[[ DATA FOR ANALYSIS, beginning ]]

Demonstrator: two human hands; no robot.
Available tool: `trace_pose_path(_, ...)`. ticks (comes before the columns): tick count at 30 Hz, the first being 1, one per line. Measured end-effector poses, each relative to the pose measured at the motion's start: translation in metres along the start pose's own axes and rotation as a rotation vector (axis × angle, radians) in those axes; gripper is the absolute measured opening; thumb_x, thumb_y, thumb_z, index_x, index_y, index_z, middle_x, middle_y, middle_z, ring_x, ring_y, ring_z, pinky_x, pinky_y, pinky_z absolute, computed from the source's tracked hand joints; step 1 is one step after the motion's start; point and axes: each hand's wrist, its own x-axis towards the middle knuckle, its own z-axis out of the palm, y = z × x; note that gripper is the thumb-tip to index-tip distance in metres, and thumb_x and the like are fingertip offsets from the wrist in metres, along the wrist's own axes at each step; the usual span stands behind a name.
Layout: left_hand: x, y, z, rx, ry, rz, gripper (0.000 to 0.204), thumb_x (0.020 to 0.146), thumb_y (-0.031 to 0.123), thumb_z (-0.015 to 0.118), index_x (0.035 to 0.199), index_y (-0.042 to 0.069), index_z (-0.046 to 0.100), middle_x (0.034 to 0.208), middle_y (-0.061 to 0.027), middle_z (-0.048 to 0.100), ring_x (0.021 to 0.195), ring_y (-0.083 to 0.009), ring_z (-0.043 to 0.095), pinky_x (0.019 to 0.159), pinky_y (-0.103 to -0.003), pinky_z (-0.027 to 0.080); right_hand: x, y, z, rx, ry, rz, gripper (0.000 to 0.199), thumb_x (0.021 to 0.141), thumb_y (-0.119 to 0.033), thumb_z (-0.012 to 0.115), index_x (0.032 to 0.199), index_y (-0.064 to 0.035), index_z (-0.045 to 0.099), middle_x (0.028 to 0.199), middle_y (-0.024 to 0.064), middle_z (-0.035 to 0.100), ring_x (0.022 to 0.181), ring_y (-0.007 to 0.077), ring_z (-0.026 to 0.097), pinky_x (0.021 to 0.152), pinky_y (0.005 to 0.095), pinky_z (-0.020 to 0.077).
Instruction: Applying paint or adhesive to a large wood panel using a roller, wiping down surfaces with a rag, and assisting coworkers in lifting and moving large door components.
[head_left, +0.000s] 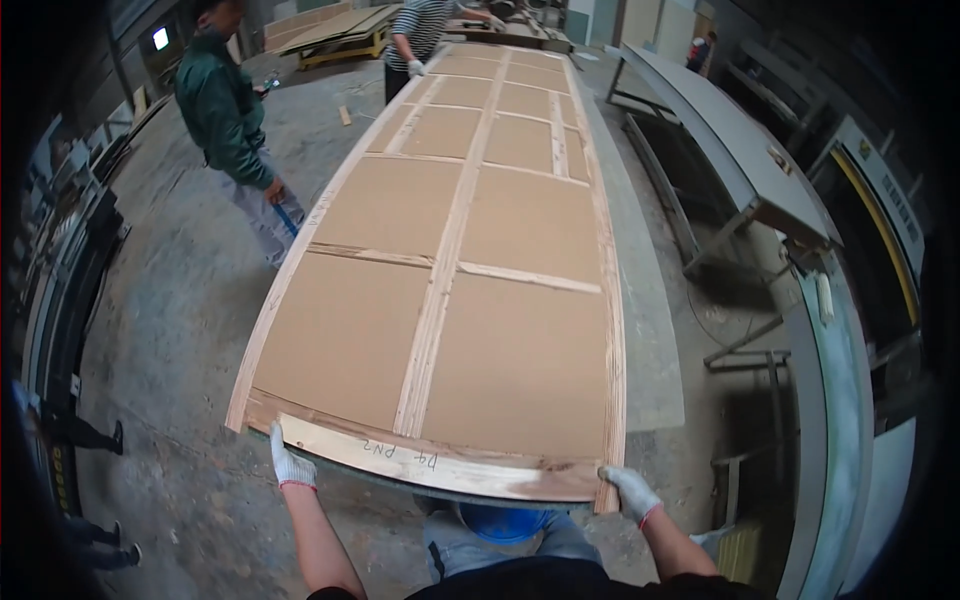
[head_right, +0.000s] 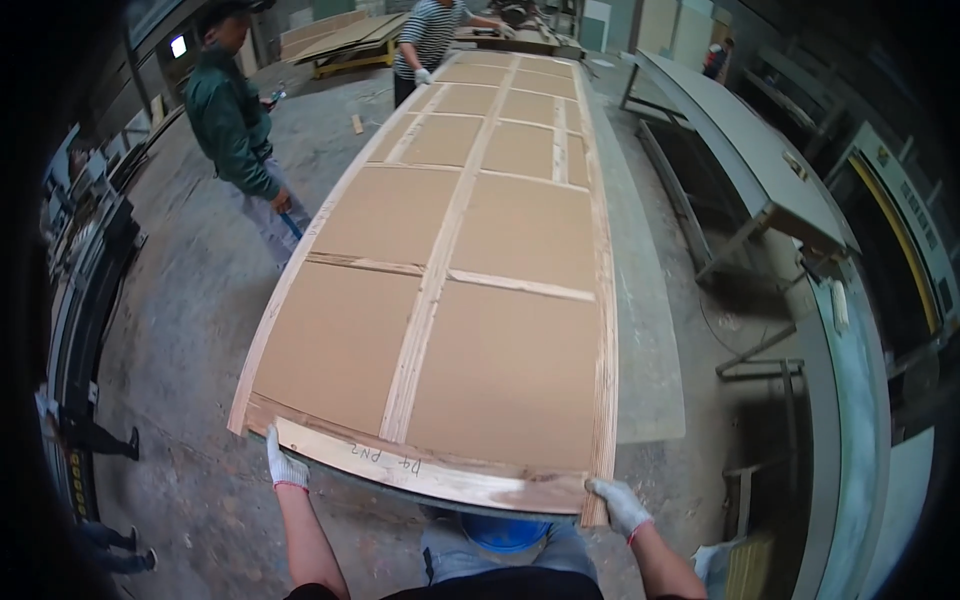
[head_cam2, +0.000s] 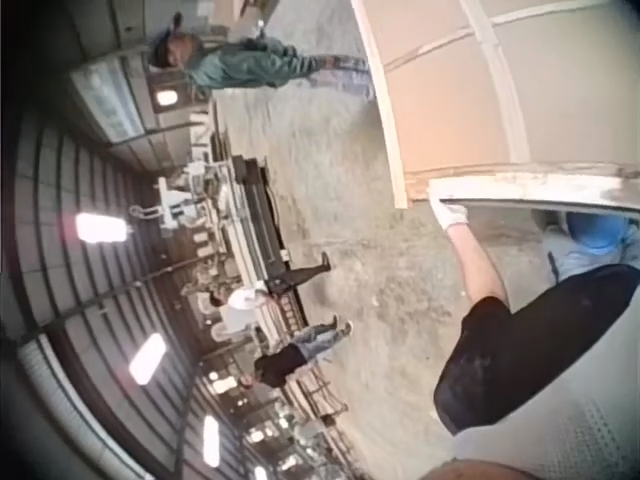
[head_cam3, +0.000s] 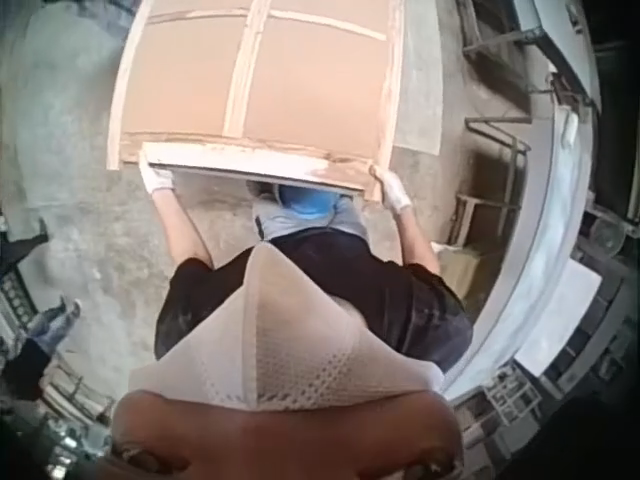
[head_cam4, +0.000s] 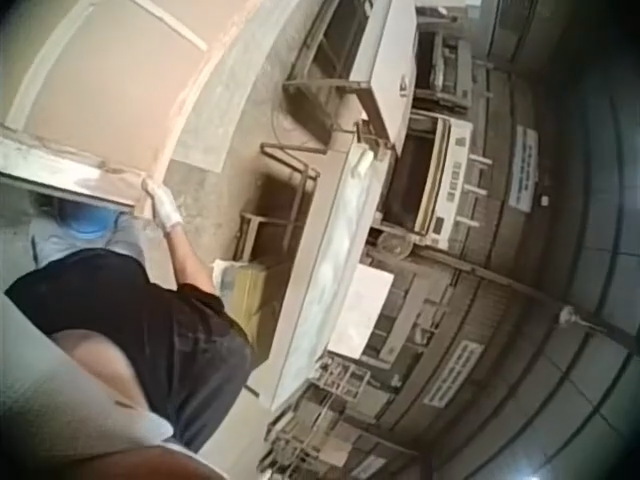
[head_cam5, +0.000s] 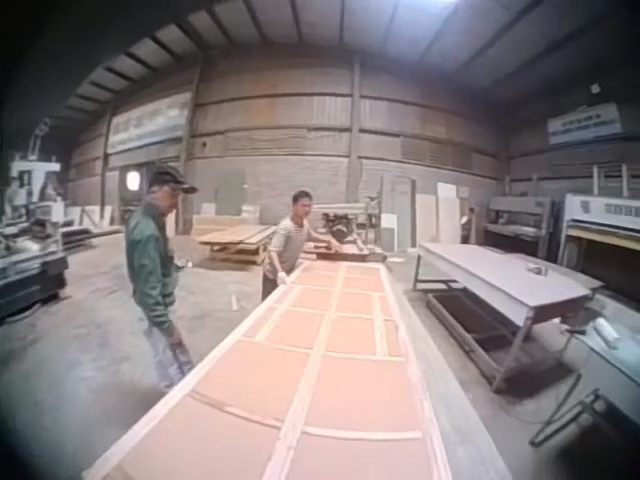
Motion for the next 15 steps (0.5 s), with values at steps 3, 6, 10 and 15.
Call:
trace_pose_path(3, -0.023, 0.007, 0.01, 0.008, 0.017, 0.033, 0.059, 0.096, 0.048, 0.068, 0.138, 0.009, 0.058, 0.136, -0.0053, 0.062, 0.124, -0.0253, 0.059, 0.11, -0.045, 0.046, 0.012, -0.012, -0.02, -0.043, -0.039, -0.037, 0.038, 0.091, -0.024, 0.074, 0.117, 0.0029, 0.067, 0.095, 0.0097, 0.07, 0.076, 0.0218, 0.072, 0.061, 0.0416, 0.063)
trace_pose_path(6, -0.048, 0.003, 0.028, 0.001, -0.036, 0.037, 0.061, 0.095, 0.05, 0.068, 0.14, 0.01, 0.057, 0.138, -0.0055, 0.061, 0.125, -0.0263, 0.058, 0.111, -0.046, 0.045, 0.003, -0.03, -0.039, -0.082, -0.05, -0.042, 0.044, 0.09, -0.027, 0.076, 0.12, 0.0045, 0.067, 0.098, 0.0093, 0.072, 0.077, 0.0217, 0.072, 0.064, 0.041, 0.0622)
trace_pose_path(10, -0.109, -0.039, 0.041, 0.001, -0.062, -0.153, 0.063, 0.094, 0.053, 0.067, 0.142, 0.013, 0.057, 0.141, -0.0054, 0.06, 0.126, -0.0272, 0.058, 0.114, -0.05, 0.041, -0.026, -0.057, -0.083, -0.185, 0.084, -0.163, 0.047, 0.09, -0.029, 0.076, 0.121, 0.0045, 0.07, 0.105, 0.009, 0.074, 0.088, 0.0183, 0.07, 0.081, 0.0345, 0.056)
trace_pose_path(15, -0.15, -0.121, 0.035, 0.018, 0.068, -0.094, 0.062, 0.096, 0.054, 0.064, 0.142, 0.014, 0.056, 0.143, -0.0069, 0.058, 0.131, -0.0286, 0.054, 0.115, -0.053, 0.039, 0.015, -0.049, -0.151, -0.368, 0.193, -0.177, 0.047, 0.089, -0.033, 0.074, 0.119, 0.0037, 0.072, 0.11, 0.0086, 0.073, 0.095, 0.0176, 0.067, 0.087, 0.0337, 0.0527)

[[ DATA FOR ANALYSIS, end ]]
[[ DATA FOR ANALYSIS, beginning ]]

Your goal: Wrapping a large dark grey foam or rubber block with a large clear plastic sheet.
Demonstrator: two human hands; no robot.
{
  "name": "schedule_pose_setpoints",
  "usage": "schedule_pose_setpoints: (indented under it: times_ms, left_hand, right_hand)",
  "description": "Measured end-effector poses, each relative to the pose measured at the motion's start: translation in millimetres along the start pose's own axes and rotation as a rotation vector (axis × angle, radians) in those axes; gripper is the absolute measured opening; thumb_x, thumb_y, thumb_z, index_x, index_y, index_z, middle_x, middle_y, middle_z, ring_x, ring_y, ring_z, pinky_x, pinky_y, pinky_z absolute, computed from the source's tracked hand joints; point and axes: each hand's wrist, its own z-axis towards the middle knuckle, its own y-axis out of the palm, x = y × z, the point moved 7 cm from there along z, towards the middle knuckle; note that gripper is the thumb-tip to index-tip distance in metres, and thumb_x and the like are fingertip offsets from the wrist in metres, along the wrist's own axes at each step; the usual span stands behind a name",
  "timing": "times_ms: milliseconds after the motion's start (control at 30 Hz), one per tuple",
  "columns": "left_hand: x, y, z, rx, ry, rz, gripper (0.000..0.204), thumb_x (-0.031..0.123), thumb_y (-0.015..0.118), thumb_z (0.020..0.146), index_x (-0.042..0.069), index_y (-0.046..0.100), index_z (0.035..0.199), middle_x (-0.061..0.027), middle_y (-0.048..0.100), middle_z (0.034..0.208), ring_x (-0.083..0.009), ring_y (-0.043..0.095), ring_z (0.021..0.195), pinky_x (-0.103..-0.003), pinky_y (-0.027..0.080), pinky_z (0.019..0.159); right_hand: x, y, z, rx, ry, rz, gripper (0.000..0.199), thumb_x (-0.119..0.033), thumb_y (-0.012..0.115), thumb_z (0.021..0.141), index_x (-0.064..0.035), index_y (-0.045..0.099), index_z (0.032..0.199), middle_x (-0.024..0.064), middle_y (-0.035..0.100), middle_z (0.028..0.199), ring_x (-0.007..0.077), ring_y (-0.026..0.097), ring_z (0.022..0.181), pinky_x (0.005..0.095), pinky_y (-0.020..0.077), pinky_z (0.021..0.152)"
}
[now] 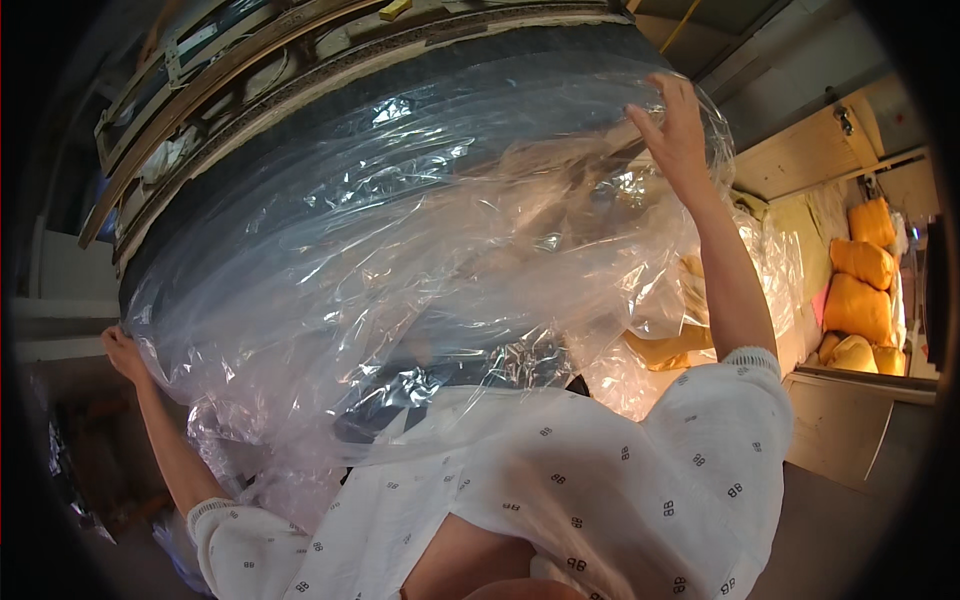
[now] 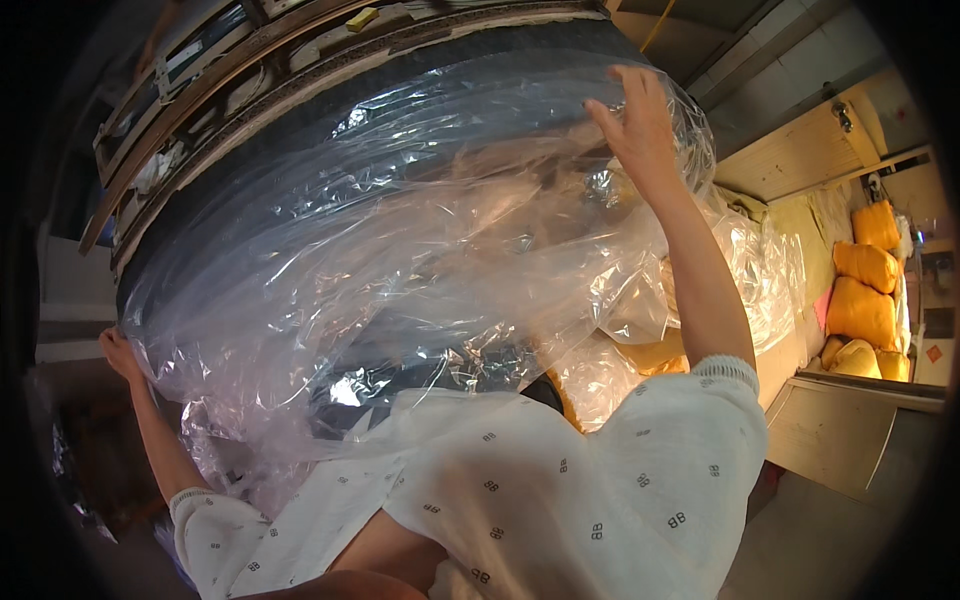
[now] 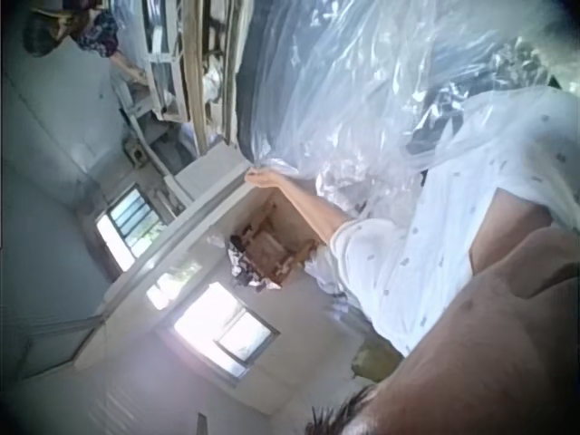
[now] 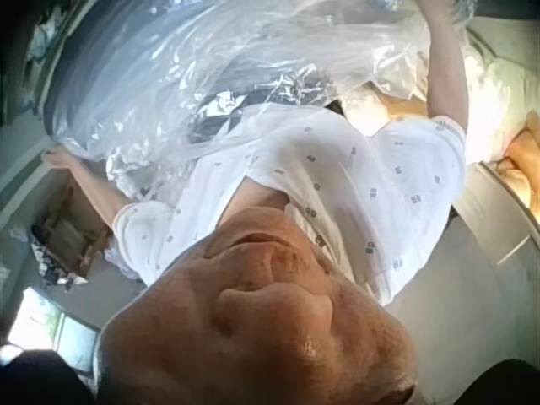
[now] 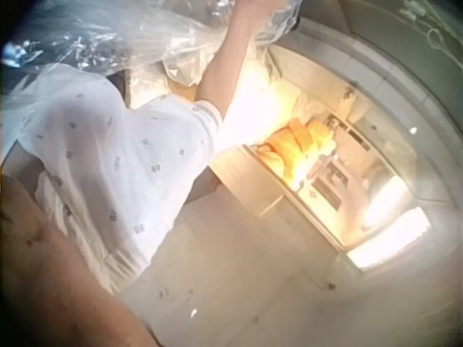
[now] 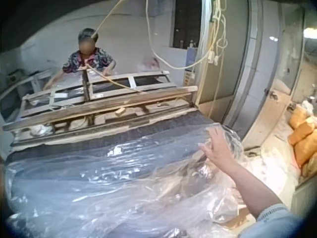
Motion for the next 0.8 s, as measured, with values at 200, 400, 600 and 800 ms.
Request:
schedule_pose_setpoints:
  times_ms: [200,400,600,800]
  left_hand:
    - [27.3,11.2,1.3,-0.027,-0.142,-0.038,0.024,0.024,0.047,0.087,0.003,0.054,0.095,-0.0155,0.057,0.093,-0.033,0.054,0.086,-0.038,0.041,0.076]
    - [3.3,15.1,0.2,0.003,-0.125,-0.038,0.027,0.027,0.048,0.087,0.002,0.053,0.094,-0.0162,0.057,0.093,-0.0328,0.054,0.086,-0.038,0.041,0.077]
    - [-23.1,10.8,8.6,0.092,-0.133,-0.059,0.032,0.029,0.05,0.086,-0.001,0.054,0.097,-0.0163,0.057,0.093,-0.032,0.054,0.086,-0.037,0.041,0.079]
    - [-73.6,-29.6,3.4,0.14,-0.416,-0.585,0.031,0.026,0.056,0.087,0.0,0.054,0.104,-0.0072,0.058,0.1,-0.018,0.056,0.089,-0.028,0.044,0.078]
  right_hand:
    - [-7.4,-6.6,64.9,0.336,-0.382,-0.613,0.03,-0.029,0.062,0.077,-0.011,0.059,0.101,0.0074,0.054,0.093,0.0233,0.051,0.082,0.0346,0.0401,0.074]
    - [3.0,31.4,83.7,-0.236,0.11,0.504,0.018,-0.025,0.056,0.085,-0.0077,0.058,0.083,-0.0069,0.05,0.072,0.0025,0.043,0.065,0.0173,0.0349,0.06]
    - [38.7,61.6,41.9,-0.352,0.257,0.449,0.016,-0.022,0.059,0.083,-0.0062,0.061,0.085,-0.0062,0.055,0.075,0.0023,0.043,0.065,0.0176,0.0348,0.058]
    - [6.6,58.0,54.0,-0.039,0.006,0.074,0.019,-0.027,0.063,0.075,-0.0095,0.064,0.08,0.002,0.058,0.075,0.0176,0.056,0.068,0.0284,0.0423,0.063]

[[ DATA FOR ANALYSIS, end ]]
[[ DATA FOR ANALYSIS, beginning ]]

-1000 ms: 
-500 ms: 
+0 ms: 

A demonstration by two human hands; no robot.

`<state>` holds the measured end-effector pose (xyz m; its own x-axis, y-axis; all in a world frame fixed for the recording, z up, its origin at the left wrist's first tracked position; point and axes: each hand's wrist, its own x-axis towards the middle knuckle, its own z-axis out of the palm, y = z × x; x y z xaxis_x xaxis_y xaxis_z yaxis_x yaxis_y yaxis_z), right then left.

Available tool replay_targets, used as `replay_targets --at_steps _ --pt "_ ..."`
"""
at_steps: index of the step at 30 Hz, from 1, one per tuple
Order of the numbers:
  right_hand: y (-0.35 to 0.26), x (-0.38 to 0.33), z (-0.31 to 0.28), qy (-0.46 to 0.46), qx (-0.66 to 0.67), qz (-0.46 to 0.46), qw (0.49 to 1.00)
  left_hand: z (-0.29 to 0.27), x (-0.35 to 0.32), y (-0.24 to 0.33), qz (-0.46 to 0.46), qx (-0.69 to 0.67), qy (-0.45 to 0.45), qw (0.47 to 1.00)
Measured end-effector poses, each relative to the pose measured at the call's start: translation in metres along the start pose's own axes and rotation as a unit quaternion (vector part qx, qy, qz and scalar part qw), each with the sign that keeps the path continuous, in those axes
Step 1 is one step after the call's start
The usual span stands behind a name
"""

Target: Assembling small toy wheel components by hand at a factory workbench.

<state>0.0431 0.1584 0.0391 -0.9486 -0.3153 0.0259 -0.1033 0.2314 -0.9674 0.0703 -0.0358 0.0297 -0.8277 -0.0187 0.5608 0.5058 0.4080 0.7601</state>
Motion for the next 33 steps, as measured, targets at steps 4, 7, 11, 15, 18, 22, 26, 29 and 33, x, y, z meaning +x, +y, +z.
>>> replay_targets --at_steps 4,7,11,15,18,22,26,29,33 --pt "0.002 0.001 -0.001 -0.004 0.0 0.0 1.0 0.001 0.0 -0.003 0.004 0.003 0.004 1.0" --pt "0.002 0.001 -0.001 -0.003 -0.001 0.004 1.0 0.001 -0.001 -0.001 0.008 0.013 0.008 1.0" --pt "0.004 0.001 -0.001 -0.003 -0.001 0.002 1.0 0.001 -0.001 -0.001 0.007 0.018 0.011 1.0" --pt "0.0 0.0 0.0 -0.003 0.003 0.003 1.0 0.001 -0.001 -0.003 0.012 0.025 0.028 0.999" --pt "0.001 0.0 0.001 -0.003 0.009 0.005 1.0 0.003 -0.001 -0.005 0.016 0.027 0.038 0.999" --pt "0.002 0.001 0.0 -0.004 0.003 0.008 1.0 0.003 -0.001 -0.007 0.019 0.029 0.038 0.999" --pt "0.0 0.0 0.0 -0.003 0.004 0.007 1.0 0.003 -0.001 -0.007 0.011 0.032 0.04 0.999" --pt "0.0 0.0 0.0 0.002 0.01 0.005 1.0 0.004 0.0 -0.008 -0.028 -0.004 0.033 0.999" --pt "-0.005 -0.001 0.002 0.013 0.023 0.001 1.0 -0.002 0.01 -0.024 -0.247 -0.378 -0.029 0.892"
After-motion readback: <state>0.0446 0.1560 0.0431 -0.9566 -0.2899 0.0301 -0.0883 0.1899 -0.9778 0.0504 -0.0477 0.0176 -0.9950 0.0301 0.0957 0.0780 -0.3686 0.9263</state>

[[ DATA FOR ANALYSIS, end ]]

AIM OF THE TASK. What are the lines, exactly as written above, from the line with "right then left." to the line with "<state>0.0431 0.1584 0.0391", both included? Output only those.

ANSWER BOX.
`<state>` holds the measured end-effector pose (xyz m; its own x-axis, y-axis; all in a world frame fixed for the recording, z up, its origin at the left wrist's first tracked position; point and axes: each hand's wrist, its own x-axis towards the middle knuckle, its own z-axis out of the palm, y = z × x; x y z xaxis_x xaxis_y xaxis_z yaxis_x yaxis_y yaxis_z), right then left.

Available tool replay_targets, used as `replay_targets --at_steps _ --pt "_ ..."`
"""
at_steps: index of the step at 30 Hz, from 1, one per tuple
Order of the numbers:
  right_hand: y (-0.35 to 0.26), x (-0.38 to 0.33), z (-0.31 to 0.28), qy (-0.46 to 0.46), qx (-0.66 to 0.67), qz (-0.46 to 0.46), qw (0.49 to 1.00)
  left_hand: z (-0.29 to 0.27), x (-0.35 to 0.32), y (-0.24 to 0.33), qz (-0.46 to 0.46), qx (-0.69 to 0.67), qy (-0.45 to 0.45), qw (0.47 to 1.00)
Measured end-effector poses, each relative to the pose measured at the call's start: translation in metres along the start pose's own axes and rotation as a unit quaternion (vector part qx, qy, qz and scalar part qw), each with the sign that keeps the path continuous, in those axes
Step 1 is one step after the call's start
The usual span stands behind a name
"""

Target: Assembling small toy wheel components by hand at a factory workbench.

<state>0.0431 0.1584 0.0391 -0.9486 -0.3153 0.0259 -0.1033 0.2314 -0.9674 0.0703 -0.0358 0.0297 -0.8277 -0.0187 0.5608 0.5058 0.4080 0.7601</state>

No additional lines are needed for this answer.